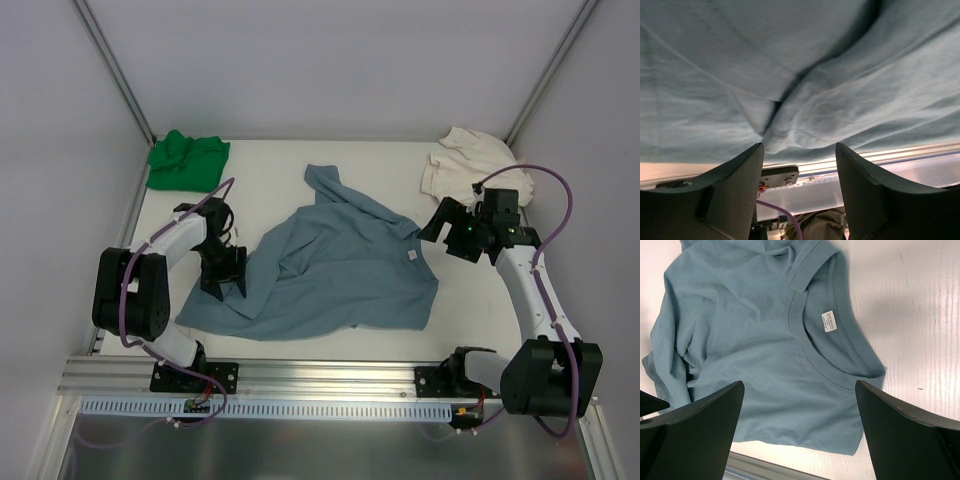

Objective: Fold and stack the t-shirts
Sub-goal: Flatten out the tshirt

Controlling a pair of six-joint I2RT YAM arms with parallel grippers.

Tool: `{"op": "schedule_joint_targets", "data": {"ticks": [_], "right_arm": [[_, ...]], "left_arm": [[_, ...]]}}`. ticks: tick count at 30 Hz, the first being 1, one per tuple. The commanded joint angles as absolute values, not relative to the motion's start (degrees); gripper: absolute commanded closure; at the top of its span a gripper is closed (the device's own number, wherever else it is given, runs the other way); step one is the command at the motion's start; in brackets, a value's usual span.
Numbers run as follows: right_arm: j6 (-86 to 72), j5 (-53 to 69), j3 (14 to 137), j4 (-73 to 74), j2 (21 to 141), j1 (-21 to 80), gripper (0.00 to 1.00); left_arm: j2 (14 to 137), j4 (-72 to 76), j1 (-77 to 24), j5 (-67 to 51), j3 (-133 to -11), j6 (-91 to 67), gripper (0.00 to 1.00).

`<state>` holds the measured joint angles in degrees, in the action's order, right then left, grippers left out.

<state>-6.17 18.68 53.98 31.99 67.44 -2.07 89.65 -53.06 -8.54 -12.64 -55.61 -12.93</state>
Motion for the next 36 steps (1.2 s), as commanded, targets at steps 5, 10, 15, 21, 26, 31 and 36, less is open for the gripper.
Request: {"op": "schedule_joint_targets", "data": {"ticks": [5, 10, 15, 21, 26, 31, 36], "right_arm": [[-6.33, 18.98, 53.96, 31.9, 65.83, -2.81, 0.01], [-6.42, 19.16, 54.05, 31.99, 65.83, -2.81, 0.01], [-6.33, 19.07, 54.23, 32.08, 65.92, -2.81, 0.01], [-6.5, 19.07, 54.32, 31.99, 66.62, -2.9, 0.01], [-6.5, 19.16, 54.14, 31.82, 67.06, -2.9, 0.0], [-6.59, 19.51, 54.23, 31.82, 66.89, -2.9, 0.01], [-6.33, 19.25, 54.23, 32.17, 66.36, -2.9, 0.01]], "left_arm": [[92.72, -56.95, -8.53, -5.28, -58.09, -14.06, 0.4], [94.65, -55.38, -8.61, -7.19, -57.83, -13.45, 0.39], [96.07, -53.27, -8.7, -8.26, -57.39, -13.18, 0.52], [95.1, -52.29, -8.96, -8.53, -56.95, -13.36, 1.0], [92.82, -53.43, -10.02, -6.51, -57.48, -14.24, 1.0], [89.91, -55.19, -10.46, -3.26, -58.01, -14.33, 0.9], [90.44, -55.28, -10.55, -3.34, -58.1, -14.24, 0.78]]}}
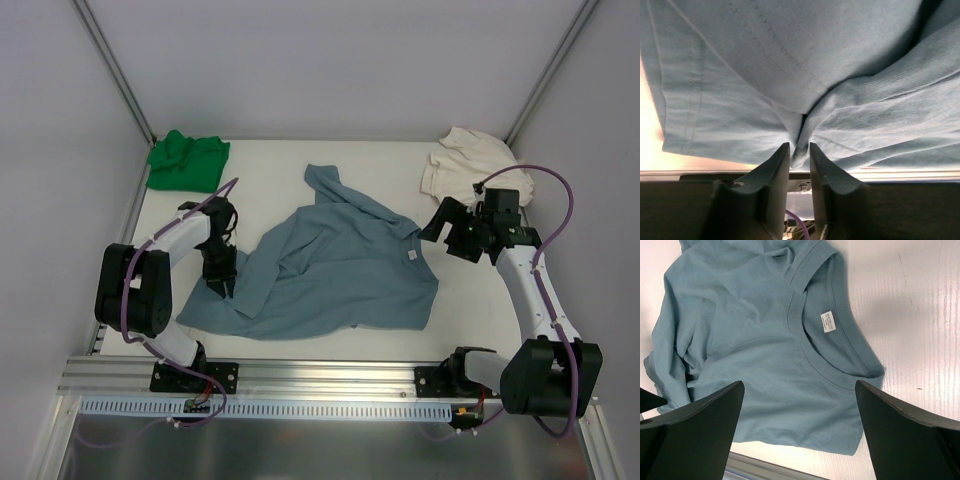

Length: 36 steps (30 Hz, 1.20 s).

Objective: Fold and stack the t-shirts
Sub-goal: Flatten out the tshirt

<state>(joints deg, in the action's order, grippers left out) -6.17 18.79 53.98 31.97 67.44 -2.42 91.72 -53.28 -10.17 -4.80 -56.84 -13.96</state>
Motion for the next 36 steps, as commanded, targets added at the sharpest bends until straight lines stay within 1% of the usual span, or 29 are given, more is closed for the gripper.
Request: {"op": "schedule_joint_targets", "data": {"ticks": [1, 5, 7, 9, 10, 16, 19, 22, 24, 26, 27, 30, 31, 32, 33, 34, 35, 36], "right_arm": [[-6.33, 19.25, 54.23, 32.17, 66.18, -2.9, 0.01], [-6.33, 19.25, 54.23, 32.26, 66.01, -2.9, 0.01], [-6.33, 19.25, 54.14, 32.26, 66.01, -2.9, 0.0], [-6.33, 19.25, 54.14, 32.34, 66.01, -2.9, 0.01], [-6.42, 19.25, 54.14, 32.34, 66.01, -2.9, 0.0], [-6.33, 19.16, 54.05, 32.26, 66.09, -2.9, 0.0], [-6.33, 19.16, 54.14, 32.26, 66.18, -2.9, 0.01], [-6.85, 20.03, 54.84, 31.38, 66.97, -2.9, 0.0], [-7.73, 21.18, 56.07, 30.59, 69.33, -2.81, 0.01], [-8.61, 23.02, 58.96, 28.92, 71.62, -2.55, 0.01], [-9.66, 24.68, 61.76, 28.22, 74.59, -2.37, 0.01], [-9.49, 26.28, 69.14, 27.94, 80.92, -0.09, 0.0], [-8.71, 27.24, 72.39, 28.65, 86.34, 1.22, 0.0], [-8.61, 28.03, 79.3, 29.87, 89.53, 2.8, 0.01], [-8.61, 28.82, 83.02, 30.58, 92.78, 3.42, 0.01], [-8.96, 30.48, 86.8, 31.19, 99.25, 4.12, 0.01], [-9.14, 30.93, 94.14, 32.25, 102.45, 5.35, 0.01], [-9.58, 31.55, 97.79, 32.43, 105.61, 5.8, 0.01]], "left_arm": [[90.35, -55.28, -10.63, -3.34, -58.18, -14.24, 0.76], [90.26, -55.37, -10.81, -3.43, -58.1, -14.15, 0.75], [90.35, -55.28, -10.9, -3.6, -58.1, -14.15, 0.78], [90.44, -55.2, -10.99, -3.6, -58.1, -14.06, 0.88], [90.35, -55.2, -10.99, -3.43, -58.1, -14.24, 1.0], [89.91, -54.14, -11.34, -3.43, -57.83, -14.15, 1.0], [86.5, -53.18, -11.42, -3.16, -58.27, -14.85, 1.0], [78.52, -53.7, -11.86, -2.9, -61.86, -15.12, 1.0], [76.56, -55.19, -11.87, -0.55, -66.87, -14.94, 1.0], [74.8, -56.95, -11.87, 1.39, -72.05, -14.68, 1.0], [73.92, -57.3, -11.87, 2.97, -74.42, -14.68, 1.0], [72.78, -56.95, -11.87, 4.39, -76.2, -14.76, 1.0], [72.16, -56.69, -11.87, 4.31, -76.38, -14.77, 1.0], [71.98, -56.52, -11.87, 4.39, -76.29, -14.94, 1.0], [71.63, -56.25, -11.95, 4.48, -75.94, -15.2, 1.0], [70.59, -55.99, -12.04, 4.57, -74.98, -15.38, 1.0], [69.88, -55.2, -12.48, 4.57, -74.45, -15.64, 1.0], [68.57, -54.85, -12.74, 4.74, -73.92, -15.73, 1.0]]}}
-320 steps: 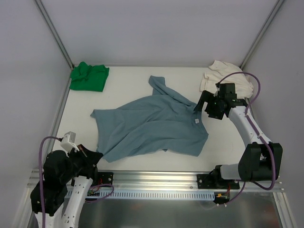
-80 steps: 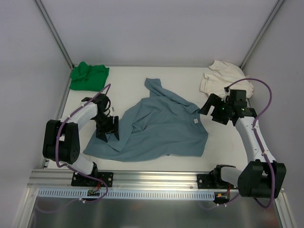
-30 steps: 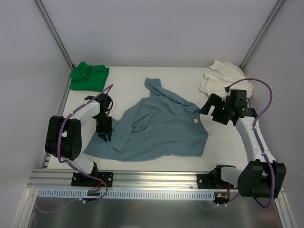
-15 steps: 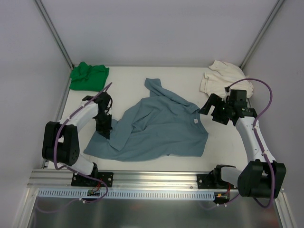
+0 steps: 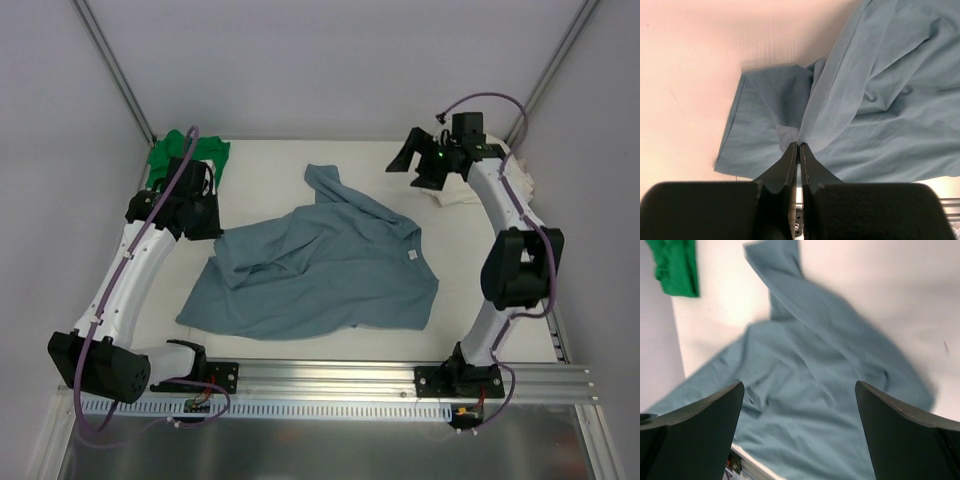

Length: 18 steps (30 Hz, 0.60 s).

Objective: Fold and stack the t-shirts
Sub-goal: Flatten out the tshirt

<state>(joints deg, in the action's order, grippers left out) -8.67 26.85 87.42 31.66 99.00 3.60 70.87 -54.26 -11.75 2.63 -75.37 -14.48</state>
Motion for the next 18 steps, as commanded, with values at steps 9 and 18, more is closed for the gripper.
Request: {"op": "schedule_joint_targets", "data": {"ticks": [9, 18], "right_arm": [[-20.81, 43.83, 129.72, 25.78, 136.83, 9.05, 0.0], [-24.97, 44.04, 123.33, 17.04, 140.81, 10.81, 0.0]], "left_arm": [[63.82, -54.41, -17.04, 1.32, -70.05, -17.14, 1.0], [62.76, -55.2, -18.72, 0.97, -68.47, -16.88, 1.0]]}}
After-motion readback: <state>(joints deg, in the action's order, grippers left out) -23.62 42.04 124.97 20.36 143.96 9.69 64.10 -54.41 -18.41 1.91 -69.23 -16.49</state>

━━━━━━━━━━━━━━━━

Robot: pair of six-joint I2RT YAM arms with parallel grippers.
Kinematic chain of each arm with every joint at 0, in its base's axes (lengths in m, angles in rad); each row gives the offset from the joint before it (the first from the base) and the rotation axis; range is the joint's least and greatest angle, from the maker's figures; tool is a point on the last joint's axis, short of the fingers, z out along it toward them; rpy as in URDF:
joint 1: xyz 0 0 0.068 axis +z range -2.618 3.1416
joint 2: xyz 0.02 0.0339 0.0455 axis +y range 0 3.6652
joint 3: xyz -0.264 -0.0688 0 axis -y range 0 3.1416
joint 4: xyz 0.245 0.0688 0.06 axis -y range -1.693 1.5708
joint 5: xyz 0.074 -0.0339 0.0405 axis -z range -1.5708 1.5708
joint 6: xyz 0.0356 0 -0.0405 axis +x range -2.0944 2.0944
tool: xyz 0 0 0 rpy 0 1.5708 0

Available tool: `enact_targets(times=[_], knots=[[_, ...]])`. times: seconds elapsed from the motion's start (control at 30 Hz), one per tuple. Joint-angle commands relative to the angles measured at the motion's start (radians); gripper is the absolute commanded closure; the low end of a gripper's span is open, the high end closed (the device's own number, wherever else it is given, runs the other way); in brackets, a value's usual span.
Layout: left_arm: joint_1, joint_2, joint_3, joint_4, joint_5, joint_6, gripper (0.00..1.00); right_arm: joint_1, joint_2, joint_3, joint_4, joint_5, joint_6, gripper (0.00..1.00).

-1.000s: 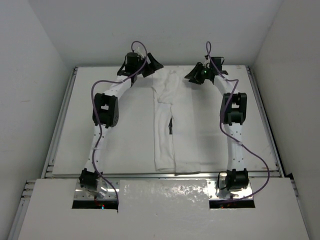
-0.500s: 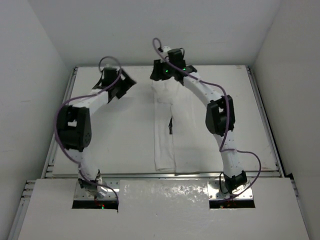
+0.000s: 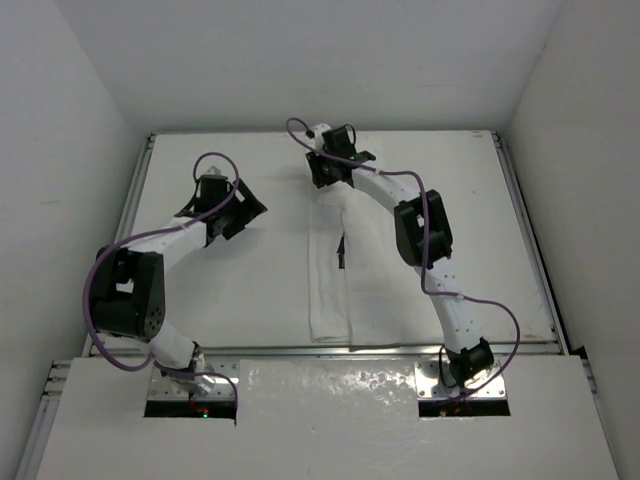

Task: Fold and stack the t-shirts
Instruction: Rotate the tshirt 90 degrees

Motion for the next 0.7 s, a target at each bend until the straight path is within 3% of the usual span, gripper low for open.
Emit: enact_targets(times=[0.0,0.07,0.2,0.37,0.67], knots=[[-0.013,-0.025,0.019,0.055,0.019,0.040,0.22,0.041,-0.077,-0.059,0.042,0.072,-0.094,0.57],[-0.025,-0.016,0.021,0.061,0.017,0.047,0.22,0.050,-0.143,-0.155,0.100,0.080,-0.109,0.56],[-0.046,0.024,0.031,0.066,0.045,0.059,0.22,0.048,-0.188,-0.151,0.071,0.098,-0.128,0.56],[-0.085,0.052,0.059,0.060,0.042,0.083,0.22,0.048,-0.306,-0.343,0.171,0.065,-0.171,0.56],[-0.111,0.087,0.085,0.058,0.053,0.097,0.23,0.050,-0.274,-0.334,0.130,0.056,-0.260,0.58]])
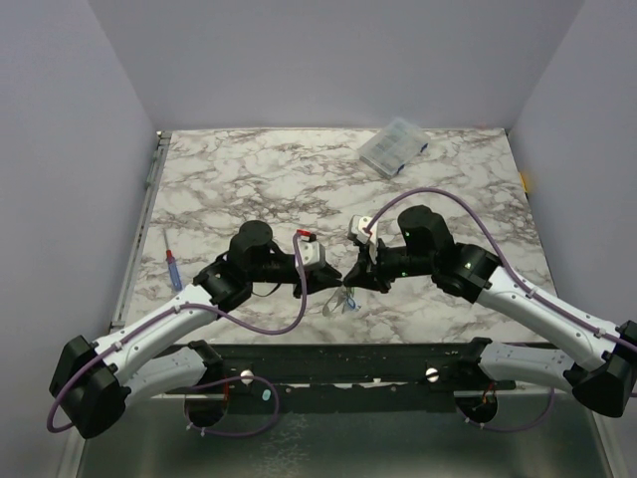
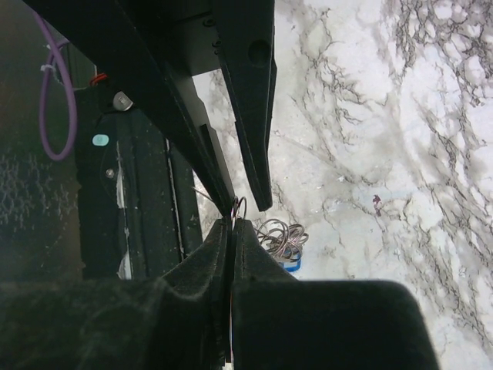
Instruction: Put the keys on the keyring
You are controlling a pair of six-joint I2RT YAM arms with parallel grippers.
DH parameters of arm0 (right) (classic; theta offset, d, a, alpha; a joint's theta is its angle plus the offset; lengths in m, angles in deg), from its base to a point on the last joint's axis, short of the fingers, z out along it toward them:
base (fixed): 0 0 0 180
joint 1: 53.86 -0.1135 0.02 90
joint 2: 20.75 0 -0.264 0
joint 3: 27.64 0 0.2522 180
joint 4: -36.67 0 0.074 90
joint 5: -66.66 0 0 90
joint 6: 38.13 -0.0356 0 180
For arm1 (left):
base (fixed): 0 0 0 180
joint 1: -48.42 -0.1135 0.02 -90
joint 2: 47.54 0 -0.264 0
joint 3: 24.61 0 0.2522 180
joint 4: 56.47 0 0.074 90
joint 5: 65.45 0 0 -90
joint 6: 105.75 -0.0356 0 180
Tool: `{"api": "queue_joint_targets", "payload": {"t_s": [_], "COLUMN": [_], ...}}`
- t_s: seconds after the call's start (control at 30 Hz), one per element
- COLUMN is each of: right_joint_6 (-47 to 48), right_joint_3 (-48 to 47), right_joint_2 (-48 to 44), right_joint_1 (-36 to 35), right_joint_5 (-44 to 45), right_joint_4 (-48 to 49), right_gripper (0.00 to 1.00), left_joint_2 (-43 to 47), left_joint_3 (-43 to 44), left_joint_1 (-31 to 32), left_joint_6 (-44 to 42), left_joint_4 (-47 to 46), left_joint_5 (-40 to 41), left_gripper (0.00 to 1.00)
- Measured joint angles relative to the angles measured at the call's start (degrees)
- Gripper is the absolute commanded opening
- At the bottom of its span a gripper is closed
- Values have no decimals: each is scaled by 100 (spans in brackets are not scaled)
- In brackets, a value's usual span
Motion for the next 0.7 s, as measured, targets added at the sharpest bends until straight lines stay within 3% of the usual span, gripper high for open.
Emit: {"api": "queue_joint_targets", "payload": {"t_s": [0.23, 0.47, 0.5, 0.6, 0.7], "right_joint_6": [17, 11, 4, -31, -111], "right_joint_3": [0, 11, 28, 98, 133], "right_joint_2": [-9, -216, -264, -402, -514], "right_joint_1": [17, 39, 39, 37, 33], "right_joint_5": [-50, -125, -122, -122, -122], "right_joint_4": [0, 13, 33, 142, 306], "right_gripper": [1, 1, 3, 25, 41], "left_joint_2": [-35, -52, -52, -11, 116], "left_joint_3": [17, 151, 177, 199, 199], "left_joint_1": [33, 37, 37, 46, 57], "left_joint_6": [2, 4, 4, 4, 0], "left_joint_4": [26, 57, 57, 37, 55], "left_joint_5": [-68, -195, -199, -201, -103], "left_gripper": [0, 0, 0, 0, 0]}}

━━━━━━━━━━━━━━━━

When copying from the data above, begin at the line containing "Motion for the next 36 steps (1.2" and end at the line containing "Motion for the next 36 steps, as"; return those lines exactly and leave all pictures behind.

Motion for the next 36 steps (1.2 s), as commanded, targets at steps 5, 10, 15, 21, 26, 31 and 36, less is open for the gripper.
Request: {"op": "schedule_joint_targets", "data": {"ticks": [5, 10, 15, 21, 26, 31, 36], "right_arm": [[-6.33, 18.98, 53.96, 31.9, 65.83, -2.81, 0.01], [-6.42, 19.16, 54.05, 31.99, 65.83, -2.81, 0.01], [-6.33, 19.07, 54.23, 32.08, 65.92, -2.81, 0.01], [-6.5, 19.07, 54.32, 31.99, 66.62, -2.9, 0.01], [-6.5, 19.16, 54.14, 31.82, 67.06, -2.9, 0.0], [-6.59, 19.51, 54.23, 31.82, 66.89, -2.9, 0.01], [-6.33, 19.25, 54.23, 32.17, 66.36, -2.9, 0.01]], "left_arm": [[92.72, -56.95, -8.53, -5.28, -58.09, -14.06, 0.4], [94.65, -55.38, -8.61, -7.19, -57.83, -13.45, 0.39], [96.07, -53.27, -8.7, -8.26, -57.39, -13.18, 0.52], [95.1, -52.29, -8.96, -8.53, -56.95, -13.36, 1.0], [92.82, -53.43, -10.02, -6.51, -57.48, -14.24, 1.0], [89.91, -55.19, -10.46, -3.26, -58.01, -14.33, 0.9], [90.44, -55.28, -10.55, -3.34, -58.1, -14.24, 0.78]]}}

Length: 36 steps (30 Hz, 1.20 s).

Objective: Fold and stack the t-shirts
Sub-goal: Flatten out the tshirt

<state>(joints deg, in the action's order, grippers left out) -6.17 18.79 53.98 31.97 67.44 -2.42 91.72 -53.28 -10.17 -4.80 -56.84 -13.96</state>
Motion for the next 36 steps, as commanded, targets added at the sharpest bends until straight lines stay within 1% of the usual span, or 29 are given, more is closed for the gripper.

The exercise has been answered, and the work is done.